- THE TASK: Every entry needs to be duplicated exactly.
*** MATERIAL SUPPLIED ***
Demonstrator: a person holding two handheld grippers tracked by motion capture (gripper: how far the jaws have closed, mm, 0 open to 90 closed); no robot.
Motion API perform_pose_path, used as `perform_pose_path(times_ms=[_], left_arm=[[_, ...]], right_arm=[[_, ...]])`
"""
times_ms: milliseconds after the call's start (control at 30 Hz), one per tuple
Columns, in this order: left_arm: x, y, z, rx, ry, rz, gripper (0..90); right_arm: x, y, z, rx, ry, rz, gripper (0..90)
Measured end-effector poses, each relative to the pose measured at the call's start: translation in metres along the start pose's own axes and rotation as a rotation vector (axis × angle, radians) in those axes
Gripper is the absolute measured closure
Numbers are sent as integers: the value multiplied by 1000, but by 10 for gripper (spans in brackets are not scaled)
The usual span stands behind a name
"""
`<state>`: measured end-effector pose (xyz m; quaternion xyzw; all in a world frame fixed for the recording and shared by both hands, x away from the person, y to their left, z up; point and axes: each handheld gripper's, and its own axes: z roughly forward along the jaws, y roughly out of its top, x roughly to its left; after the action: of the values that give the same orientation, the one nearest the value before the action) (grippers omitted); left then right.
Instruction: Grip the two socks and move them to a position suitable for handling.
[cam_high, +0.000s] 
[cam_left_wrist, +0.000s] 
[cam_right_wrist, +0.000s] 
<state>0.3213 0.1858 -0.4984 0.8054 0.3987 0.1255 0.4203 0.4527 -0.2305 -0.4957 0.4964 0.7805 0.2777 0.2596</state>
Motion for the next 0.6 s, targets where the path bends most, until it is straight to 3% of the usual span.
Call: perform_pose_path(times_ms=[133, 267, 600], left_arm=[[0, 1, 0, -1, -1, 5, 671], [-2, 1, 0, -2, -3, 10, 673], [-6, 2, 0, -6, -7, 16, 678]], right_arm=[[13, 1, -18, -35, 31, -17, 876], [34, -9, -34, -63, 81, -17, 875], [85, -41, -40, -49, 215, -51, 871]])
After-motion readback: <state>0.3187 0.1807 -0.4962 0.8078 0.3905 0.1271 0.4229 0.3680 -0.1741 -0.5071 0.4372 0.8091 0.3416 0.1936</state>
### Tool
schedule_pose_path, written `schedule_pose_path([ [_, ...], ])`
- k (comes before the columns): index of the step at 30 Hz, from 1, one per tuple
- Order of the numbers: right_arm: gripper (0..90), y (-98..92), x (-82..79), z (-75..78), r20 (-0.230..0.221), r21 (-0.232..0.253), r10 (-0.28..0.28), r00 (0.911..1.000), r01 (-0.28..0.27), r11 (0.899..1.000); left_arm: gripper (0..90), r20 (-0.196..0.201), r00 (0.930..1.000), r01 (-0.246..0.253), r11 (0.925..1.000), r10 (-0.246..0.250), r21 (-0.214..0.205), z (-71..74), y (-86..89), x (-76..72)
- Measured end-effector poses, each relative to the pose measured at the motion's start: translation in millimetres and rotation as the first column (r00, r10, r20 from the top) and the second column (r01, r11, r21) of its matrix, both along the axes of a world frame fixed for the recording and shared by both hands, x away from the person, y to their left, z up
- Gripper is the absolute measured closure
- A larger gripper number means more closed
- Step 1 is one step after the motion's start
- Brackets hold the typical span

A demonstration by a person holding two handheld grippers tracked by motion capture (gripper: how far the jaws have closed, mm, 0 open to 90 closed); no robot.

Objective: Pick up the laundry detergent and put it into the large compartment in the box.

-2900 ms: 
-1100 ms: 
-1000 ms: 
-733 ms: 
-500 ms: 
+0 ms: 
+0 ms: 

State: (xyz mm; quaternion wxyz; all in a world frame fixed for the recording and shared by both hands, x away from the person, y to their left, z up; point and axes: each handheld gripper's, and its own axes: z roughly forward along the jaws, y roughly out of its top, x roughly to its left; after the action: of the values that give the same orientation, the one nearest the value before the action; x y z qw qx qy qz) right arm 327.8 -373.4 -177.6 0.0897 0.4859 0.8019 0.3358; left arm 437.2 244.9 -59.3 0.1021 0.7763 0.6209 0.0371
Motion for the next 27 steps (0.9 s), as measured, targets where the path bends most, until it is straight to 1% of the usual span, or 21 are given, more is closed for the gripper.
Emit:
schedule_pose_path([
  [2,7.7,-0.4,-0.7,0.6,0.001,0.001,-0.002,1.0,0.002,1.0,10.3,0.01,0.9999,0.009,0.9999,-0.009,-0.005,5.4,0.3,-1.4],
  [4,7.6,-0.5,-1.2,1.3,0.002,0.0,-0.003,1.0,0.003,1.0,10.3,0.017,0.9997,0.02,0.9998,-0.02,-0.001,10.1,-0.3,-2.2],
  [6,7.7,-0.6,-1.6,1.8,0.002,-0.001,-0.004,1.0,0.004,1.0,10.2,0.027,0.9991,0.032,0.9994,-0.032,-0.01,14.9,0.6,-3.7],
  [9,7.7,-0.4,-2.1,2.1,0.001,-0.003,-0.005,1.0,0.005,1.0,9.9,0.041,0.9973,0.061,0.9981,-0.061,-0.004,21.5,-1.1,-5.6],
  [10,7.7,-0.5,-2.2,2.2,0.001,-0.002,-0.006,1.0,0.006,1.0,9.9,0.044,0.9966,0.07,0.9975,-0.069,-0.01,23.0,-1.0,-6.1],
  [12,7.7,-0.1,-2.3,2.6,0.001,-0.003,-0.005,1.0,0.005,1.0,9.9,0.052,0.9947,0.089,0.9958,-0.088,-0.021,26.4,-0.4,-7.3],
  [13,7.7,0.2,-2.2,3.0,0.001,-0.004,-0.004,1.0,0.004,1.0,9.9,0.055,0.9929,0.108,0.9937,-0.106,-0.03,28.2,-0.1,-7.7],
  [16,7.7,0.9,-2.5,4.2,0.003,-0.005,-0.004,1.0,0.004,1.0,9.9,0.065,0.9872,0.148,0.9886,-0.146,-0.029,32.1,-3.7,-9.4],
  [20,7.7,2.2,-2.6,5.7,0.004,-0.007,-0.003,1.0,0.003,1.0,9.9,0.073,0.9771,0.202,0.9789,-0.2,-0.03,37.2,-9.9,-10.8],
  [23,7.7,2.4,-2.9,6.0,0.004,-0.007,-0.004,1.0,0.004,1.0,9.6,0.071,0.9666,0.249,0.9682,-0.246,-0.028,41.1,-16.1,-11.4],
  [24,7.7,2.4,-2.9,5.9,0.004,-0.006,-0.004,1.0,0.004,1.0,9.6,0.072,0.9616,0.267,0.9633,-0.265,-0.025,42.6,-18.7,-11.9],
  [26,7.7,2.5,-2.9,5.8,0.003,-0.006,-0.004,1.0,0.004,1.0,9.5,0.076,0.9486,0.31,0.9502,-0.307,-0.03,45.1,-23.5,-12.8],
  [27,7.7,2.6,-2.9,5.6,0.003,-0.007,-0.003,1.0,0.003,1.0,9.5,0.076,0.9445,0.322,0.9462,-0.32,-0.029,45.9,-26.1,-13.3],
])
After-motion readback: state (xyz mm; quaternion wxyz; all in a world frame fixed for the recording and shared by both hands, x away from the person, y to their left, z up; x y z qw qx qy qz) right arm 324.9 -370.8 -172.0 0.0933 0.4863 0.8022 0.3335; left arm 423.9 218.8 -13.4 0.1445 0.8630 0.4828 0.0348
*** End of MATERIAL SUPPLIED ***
- SOLUTION TO THIS TASK:
Demonstrator: a person holding two handheld grippers tracked by motion capture (gripper: how far the jaws have closed, mm, 0 open to 90 closed); no robot.
Motion API perform_pose_path, used as `perform_pose_path(times_ms=[_], left_arm=[[_, ...]], right_arm=[[_, ...]])`
"""
times_ms: milliseconds after the call's start (control at 30 Hz), one per tuple
Columns, in this order: left_arm: x, y, z, rx, ry, rz, gripper (0..90); right_arm: x, y, z, rx, ry, rz, gripper (0..90)
Measured end-effector poses, each relative to the pose measured at the call's start: translation in metres along the start pose's own axes and rotation as a rotation vector (axis × angle, radians) in those axes
Gripper is the absolute measured closure
Numbers are sent as integers: the value multiplied by 1000, but by 10 for gripper (spans in brackets are not scaled)
The usual span stands behind a name
"""
`<state>`: measured end-effector pose (xyz m; quaternion xyzw; all in a world frame fixed for the recording and shared by both hands, x away from the person, y to their left, z up; point and axes: each handheld gripper's, and its own axes: z roughly forward along the jaws, y roughly out of its top, x roughly to its left; after the action: of the values that give the same orientation, the one nearest the value before the action) (grippers omitted); left then right.
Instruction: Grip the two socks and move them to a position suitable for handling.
[cam_high, +0.000s] 
[cam_left_wrist, +0.000s] 
[cam_right_wrist, +0.000s] 
<state>0.3213 0.1858 -0.4984 0.8054 0.3987 0.1255 0.4203 0.4527 -0.2305 -0.4957 0.4964 0.7805 0.2777 0.2596</state>
Motion for the next 0.6 s, targets where the path bends most, until it is straight to 3% of the usual span.
Call: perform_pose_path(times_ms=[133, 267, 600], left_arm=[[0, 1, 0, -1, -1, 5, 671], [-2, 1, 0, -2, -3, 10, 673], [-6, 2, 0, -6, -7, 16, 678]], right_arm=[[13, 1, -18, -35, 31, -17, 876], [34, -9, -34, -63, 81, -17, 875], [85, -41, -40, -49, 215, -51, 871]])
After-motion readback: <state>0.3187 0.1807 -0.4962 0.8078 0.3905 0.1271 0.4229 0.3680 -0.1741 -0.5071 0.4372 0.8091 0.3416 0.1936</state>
### Tool
schedule_pose_path, written `schedule_pose_path([ [_, ...], ])`
- k (comes before the columns): index of the step at 30 Hz, from 1, one per tuple
- Order of the numbers: right_arm: gripper (0..90), y (-98..92), x (-82..79), z (-75..78), r20 (-0.230..0.221), r21 (-0.232..0.253), r10 (-0.28..0.28), r00 (0.911..1.000), r01 (-0.28..0.27), r11 (0.899..1.000); left_arm: gripper (0..90), r20 (-0.196..0.201), r00 (0.930..1.000), r01 (-0.246..0.253), r11 (0.925..1.000), r10 (-0.246..0.250), r21 (-0.214..0.205), z (-71..74), y (-86..89), x (-76..72)
- Measured end-effector poses, each relative to the pose measured at the motion's start: translation in millimetres and rotation as the first column (r00, r10, r20 from the top) and the second column (r01, r11, r21) of its matrix, both along the axes of a world frame fixed for the recording and shared by both hands, x away from the person, y to their left, z up
- Gripper is the absolute measured closure
- A larger gripper number means more closed
- Step 1 is one step after the motion's start
- Brackets hold the typical span

A demonstration by a person holding two handheld grippers tracked by motion capture (gripper: how far the jaws have closed, mm, 0 open to 90 closed); no robot.

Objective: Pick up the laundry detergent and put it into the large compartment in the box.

-2900 ms: 
-1100 ms: 
-1000 ms: 
-733 ms: 
-500 ms: 
+0 ms: 
+0 ms: 

State: (xyz mm; quaternion wxyz; all in a world frame fixed for the recording and shared by both hands, x away from the person, y to their left, z up; point and axes: each handheld gripper's, and its own axes: z roughly forward along the jaws, y roughly out of its top, x roughly to its left; after the action: of the values that give the same orientation, the one nearest the value before the action; x y z qw qx qy qz) right arm 327.8 -373.4 -177.6 0.0897 0.4859 0.8019 0.3358; left arm 437.2 244.9 -59.3 0.1021 0.7763 0.6209 0.0371
Motion for the next 27 steps (0.9 s), as measured, targets where the path bends most, until it is straight to 1% of the usual span, or 21 are given, more is closed for the gripper.
Emit:
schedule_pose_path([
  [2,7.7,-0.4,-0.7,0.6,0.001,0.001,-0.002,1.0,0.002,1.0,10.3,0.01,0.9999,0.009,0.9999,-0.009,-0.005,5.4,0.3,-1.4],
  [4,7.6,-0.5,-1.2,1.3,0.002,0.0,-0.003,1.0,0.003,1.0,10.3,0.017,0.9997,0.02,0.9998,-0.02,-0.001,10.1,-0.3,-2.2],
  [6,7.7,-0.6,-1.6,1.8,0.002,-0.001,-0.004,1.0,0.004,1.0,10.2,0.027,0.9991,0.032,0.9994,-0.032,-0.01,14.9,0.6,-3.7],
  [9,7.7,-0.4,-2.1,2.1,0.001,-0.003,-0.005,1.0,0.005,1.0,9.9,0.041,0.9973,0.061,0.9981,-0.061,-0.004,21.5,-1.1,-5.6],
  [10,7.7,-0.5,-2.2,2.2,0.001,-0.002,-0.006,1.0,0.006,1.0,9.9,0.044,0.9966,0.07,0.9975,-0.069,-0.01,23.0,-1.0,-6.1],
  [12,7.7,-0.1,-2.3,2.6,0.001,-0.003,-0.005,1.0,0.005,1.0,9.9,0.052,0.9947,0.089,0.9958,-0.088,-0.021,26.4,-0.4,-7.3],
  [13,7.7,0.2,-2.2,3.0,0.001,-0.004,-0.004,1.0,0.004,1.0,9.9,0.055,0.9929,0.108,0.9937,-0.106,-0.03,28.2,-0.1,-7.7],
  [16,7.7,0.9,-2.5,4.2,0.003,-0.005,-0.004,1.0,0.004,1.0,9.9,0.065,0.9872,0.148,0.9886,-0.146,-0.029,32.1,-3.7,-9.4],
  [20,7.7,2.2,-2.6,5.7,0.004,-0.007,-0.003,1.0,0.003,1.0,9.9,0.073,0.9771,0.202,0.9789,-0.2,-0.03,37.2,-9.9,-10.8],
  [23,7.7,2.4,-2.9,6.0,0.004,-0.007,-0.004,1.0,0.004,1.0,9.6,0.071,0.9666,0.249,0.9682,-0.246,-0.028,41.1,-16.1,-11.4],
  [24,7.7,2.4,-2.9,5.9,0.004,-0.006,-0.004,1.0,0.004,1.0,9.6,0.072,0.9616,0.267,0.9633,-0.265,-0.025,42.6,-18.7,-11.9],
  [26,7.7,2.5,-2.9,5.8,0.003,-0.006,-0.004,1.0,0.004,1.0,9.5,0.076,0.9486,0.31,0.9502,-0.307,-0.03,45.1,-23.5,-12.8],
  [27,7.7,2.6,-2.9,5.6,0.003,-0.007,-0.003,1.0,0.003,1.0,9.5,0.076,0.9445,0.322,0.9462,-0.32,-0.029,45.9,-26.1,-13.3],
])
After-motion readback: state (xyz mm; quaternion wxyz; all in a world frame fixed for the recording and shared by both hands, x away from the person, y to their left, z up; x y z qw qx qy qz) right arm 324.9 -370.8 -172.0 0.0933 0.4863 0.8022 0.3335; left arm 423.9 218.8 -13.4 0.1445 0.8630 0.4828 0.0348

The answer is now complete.